Task -
An exact copy of all the data below is required.

Information provided -
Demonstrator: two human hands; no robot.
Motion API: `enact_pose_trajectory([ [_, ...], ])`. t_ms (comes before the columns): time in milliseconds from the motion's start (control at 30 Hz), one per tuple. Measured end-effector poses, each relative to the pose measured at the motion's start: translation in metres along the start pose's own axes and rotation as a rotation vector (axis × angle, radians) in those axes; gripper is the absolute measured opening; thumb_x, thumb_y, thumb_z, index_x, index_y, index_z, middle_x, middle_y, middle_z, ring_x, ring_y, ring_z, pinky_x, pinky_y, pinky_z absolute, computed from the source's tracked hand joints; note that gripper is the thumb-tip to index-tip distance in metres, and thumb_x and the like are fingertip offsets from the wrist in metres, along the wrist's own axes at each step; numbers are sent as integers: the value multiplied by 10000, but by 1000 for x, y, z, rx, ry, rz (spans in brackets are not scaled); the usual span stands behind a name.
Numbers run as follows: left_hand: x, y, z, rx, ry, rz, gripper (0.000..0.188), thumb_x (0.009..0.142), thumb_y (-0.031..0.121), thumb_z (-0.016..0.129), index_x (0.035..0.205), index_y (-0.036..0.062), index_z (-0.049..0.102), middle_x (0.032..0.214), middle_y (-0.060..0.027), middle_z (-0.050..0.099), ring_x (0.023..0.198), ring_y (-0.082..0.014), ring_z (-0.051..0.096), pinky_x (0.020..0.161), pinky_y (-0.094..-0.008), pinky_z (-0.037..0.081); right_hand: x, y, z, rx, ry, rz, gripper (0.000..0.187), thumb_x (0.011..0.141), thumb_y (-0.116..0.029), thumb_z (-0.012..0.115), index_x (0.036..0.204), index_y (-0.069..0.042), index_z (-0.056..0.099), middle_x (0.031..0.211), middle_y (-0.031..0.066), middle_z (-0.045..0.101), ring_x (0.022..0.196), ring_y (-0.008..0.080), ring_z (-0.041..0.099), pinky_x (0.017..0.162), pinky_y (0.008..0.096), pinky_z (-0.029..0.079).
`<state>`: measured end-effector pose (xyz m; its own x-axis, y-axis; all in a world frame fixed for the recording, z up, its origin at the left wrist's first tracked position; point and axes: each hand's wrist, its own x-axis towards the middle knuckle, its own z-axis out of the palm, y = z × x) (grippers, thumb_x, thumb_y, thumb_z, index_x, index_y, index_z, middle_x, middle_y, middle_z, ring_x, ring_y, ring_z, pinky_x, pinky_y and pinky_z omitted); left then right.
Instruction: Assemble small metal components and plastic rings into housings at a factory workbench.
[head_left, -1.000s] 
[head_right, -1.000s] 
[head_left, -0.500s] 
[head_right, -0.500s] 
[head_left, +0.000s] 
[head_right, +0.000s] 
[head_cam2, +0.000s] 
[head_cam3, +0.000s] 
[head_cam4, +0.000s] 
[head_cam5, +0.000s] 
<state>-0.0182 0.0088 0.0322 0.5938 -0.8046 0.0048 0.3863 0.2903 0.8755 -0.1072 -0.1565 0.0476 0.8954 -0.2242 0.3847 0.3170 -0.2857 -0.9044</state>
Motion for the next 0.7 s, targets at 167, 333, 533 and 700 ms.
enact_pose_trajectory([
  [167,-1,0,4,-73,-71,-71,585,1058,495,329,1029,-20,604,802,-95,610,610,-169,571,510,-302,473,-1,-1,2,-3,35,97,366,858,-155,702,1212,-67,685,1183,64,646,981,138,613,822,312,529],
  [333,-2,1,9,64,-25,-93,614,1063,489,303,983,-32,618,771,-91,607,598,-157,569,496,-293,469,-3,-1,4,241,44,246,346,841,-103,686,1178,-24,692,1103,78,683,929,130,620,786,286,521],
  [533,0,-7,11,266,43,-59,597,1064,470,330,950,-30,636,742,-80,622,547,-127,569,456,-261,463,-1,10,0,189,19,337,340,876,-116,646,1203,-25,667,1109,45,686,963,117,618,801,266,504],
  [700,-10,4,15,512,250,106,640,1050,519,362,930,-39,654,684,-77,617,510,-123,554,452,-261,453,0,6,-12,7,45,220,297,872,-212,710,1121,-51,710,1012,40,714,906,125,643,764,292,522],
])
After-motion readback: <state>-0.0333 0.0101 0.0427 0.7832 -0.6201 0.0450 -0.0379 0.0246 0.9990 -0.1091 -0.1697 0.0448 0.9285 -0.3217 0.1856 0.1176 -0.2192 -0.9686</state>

Solution to this problem -
Demonstrator: two human hands; no robot.
Motion API: `enact_pose_trajectory([ [_, ...], ])`. t_ms (comes before the columns): time in milliseconds from the motion's start (control at 30 Hz), one per tuple. Measured end-effector poses, each relative to the pose measured at the motion's start: translation in metres along the start pose's own axes and rotation as a rotation vector (axis × angle, radians) in those axes; gripper is the absolute measured opening; thumb_x, thumb_y, thumb_z, index_x, index_y, index_z, middle_x, middle_y, middle_z, ring_x, ring_y, ring_z, pinky_x, pinky_y, pinky_z absolute, computed from the source's tracked hand joints; note that gripper is the thumb-tip to index-tip distance in metres, and thumb_x and the like are fingertip offsets from the wrist in metres, along the wrist's own axes at each step; numbers are sent as integers: the value multiplied by 10000, but by 1000 for x, y, z, rx, ry, rz (spans in brackets are not scaled); the usual span stands behind a name.
Numbers run as follows: left_hand: x, y, z, rx, ry, rz, gripper (0.000..0.188), thumb_x (0.009..0.142), thumb_y (-0.031..0.121), thumb_z (-0.016..0.129), index_x (0.035..0.205), index_y (-0.036..0.062), index_z (-0.049..0.102), middle_x (0.032..0.214), middle_y (-0.060..0.027), middle_z (-0.050..0.099), ring_x (0.023..0.198), ring_y (-0.082..0.014), ring_z (-0.051..0.096), pinky_x (0.020..0.161), pinky_y (-0.094..-0.008), pinky_z (-0.037..0.081); right_hand: x, y, z, rx, ry, rz, gripper (0.000..0.187), thumb_x (0.011..0.141), thumb_y (-0.116..0.029), thumb_z (-0.012..0.115), index_x (0.036..0.204), index_y (-0.069..0.042), index_z (-0.056..0.099), middle_x (0.031..0.211), middle_y (-0.031..0.066), middle_z (-0.045..0.101), ring_x (0.022..0.196), ring_y (-0.008..0.080), ring_z (-0.041..0.099), pinky_x (0.017..0.162), pinky_y (0.008..0.096), pinky_z (-0.029..0.079).
`<state>`: measured end-effector pose (xyz m; its own x-axis, y-axis; all in a world frame fixed for the recording, z up, its origin at the left wrist's first tracked position; point and axes: each hand's wrist, its own x-axis towards the middle knuckle, its own z-axis out of the palm, y = z × x) (grippers, thumb_x, thumb_y, thumb_z, index_x, index_y, index_z, middle_x, middle_y, middle_z, ring_x, ring_y, ring_z, pinky_x, pinky_y and pinky_z omitted); left then right.
Instruction: Assemble small metal components and plastic rings into housings at a factory workbench.
[head_left, -1.000s] 
[head_right, -1.000s] 
[head_left, -0.500s] 
[head_right, -0.500s] 
[head_left, +0.000s] 
[head_right, +0.000s] 
[head_cam2, +0.000s] 
[head_cam3, +0.000s] 
[head_cam4, +0.000s] 
[head_cam5, +0.000s] 
<state>-0.0182 0.0088 0.0322 0.5938 -0.8046 0.0048 0.3863 0.2903 0.8755 -0.1072 -0.1565 0.0476 0.8954 -0.2242 0.3847 0.3170 -0.2857 -0.9044</state>
Motion for the next 0.7 s, targets at 167, 333, 533 and 700 ms.
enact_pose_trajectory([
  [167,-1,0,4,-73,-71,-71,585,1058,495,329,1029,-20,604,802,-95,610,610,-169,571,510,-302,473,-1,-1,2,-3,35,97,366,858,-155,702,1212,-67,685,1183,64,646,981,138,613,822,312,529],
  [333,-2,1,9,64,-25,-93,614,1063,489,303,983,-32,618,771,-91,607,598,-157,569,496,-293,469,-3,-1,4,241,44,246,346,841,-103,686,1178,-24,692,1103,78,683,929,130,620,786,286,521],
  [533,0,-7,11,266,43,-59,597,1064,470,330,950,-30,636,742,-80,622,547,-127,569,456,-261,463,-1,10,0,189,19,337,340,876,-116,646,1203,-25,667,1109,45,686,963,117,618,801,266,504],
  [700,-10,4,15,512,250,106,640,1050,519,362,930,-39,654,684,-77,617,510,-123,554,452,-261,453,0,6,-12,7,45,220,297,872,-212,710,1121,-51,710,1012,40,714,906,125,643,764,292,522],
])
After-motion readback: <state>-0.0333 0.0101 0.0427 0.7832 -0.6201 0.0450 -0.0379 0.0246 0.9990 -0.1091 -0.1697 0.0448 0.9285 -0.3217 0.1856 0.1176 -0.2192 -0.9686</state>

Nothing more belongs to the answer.